Data records
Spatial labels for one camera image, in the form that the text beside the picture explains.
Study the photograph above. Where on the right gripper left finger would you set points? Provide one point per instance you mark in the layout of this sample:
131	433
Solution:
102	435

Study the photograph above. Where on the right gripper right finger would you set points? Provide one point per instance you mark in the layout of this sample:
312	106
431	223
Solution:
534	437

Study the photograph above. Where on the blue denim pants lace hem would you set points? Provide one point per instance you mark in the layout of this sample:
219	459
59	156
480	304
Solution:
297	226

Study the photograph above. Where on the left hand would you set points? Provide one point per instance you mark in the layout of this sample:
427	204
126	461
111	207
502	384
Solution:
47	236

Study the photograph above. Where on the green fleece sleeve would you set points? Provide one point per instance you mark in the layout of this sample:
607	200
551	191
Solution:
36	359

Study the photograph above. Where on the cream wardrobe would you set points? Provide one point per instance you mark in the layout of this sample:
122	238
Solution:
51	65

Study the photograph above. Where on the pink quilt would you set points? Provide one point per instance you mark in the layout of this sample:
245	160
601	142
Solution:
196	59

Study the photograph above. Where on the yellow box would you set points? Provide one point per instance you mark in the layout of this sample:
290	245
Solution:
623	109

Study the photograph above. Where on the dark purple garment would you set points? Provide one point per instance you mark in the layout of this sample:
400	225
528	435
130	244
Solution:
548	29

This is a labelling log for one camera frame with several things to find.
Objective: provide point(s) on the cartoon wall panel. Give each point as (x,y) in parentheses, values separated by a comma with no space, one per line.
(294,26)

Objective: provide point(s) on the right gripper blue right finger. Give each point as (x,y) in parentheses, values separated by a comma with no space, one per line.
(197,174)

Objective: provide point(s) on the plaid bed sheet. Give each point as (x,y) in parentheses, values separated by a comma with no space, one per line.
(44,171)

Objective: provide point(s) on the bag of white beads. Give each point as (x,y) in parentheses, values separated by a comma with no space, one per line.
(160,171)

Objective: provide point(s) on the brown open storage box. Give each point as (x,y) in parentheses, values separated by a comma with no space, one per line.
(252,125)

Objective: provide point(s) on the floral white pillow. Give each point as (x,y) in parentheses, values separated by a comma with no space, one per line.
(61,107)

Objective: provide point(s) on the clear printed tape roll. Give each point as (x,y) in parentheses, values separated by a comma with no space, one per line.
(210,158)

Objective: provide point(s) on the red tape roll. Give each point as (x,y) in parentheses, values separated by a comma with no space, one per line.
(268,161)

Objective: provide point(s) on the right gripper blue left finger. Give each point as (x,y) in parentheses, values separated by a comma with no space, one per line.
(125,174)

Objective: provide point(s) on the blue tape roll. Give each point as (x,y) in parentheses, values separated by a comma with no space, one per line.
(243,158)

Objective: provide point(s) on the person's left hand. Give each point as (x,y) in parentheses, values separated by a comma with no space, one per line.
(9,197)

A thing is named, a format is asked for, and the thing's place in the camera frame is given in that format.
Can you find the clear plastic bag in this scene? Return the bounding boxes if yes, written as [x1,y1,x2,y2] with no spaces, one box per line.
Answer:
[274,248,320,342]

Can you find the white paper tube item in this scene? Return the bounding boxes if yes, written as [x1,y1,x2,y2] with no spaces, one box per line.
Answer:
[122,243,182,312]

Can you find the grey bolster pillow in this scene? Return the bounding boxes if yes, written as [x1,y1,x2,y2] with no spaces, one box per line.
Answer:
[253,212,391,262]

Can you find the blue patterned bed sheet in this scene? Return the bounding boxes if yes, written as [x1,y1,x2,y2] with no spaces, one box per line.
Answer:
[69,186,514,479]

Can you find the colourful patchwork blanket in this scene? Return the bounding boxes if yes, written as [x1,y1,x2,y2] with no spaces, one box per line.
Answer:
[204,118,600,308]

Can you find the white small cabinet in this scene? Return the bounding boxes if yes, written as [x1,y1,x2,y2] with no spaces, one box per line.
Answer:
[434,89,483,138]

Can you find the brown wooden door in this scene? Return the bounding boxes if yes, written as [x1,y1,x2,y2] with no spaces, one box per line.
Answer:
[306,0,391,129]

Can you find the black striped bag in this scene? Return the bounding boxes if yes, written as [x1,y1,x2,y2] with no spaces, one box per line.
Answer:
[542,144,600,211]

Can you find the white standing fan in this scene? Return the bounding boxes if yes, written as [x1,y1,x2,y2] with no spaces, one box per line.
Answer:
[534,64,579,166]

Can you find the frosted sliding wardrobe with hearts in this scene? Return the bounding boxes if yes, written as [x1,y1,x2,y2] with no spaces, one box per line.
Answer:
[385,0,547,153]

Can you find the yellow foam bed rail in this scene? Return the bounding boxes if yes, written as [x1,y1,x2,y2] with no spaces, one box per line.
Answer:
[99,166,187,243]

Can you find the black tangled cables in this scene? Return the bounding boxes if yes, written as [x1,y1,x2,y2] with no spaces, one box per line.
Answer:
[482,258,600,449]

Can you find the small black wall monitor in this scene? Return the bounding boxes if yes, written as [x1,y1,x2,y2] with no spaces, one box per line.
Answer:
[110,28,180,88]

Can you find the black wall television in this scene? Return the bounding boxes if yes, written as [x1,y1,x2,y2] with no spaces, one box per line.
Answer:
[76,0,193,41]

Exercise description>
Could you write out all the records exactly, please?

Reply>
Spatial labels for one camera image, in the form that the text beside the picture explains.
Study the photograph above. Where on the right gripper left finger would you set points? Provide one point per instance you mark in the layout of this sample:
131	433
Solution:
102	435

Study the photograph above. Where on the right gripper right finger would you set points? Provide one point per instance you mark in the layout of this sample:
312	106
431	223
Solution:
534	437

Study the photograph above. Where on the blue denim pants lace hem would you set points? Provide one point per instance you mark in the layout of this sample:
219	459
59	156
480	304
Solution:
297	226

Study the photograph above. Where on the left hand would you set points? Provide one point per instance you mark in the layout of this sample:
427	204
126	461
111	207
502	384
Solution:
47	236

Study the photograph above. Where on the green fleece sleeve would you set points? Provide one point per instance you mark in the layout of this sample:
607	200
551	191
Solution:
36	359

Study the photograph above. Where on the cream wardrobe would you set points? Provide one point per instance you mark in the layout of this sample:
122	238
Solution:
51	65

Study the photograph above. Where on the pink quilt would you set points? Provide one point per instance you mark in the layout of this sample:
245	160
601	142
Solution:
196	59

Study the photograph above. Where on the yellow box would you set points? Provide one point per instance you mark in the layout of this sample:
290	245
Solution:
623	109

Study the photograph above. Where on the dark purple garment would you set points? Provide one point per instance you mark in the layout of this sample:
400	225
528	435
130	244
Solution:
548	29

This is a labelling log for one camera frame with several things to find.
Objective: provide point(s) on the cartoon wall panel. Give each point as (x,y) in parentheses, values separated by a comma with no space, one per line.
(294,26)

Objective: provide point(s) on the right gripper blue right finger. Give each point as (x,y) in parentheses, values separated by a comma with no space, one per line.
(197,174)

Objective: provide point(s) on the plaid bed sheet. Give each point as (x,y) in parentheses, values separated by a comma with no space, one per line.
(44,171)

Objective: provide point(s) on the bag of white beads. Give each point as (x,y) in parentheses, values separated by a comma with no space, one per line.
(160,171)

Objective: provide point(s) on the brown open storage box. Give each point as (x,y) in parentheses, values separated by a comma with no space, one per line.
(252,125)

Objective: provide point(s) on the floral white pillow. Give each point as (x,y) in parentheses, values separated by a comma with no space, one per line.
(61,107)

Objective: provide point(s) on the clear printed tape roll. Give each point as (x,y) in parentheses, values separated by a comma with no space, one per line.
(210,158)

Objective: provide point(s) on the red tape roll. Give each point as (x,y) in parentheses, values separated by a comma with no space, one per line.
(268,161)

Objective: provide point(s) on the right gripper blue left finger. Give each point as (x,y) in parentheses, values separated by a comma with no space, one per line.
(125,174)

Objective: provide point(s) on the blue tape roll. Give each point as (x,y) in parentheses, values separated by a comma with no space, one per line.
(243,158)

Objective: provide point(s) on the person's left hand. Give each point as (x,y) in parentheses, values separated by a comma with no space, one per line.
(9,197)

A thing is named, a format is asked for, and the thing's place in the camera frame is given in that format.
Can you find the clear plastic bag in this scene? Return the bounding boxes if yes, written as [x1,y1,x2,y2] with no spaces, one box per line.
Answer:
[274,248,320,342]

Can you find the white paper tube item in this scene? Return the bounding boxes if yes, written as [x1,y1,x2,y2] with no spaces, one box per line.
Answer:
[122,243,182,312]

Can you find the grey bolster pillow in this scene? Return the bounding boxes if yes, written as [x1,y1,x2,y2] with no spaces, one box per line.
Answer:
[253,212,391,262]

Can you find the blue patterned bed sheet in this scene? Return the bounding boxes if yes, written as [x1,y1,x2,y2] with no spaces, one box per line.
Answer:
[69,186,514,479]

Can you find the colourful patchwork blanket in this scene? Return the bounding boxes if yes, written as [x1,y1,x2,y2] with no spaces, one box per line.
Answer:
[204,118,600,308]

Can you find the white small cabinet in this scene? Return the bounding boxes if yes, written as [x1,y1,x2,y2] with no spaces, one box per line.
Answer:
[434,89,483,138]

Can you find the brown wooden door in this scene? Return the bounding boxes if yes, written as [x1,y1,x2,y2] with no spaces, one box per line.
Answer:
[306,0,391,129]

Can you find the black striped bag in this scene? Return the bounding boxes if yes, written as [x1,y1,x2,y2] with no spaces, one box per line.
Answer:
[542,144,600,211]

Can you find the white standing fan in this scene? Return the bounding boxes if yes, written as [x1,y1,x2,y2] with no spaces, one box per line.
Answer:
[534,64,579,166]

Can you find the frosted sliding wardrobe with hearts in this scene? Return the bounding boxes if yes, written as [x1,y1,x2,y2] with no spaces, one box per line.
Answer:
[385,0,547,153]

Can you find the yellow foam bed rail in this scene? Return the bounding boxes if yes, written as [x1,y1,x2,y2] with no spaces, one box per line.
Answer:
[99,166,187,243]

Can you find the black tangled cables in this scene? Return the bounding boxes if yes, written as [x1,y1,x2,y2] with no spaces, one box per line.
Answer:
[482,258,600,449]

Can you find the small black wall monitor in this scene? Return the bounding boxes if yes, written as [x1,y1,x2,y2] with no spaces, one box per line.
Answer:
[110,28,180,88]

Can you find the black wall television in this scene? Return the bounding boxes if yes, written as [x1,y1,x2,y2] with no spaces, one box per line.
Answer:
[76,0,193,41]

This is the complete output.